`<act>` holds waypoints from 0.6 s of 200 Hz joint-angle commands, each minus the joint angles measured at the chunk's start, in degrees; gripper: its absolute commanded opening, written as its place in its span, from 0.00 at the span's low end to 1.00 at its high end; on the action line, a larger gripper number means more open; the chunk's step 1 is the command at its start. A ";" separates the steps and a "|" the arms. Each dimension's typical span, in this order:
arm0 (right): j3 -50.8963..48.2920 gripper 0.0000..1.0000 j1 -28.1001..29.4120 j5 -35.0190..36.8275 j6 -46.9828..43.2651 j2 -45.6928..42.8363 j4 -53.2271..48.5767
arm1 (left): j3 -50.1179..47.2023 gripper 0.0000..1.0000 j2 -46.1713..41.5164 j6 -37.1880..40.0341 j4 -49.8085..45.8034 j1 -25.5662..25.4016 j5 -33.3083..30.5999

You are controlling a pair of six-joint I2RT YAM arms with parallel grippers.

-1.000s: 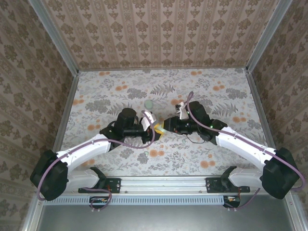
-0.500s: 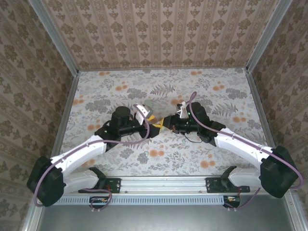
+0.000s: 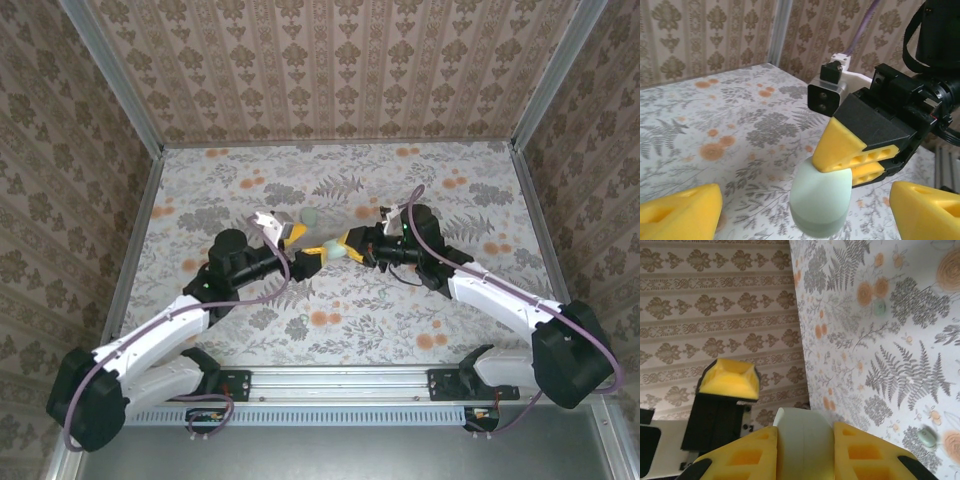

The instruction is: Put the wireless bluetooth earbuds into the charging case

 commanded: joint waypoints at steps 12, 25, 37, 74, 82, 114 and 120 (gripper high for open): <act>3.61 0.11 -0.36 -3.28 3.03 -1.98 -0.88 | 2.41 0.84 5.74 -3.27 11.70 0.05 8.98; 3.72 0.11 -0.66 -2.92 3.05 -2.99 -1.41 | 2.50 0.84 6.86 -3.68 13.42 -0.25 9.66; 3.46 0.11 -1.09 -2.45 3.11 -4.00 -1.89 | 2.29 0.83 7.34 -4.13 15.07 -0.58 9.93; 2.14 0.10 -2.21 -1.53 4.20 -6.56 -1.87 | 1.61 0.74 9.31 -5.87 18.50 -1.07 12.89; 1.93 0.10 -2.32 -1.60 4.42 -6.88 -1.82 | 1.49 0.71 9.76 -6.24 19.22 -1.08 13.09; 1.53 0.10 -2.38 -1.73 4.78 -7.82 -1.83 | 1.88 0.63 11.26 -6.66 20.60 -1.49 13.51; 1.42 0.10 -2.42 -1.78 4.86 -7.92 -1.82 | 2.09 0.61 11.48 -6.60 20.70 -1.62 13.59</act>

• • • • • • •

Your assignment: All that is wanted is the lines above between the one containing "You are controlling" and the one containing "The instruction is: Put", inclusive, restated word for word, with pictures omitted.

Completed task:
You are controlling a pair of six-joint I2RT YAM arms with parallel grippers.

-1.000s: 
-0.500s: 
+0.000s: 

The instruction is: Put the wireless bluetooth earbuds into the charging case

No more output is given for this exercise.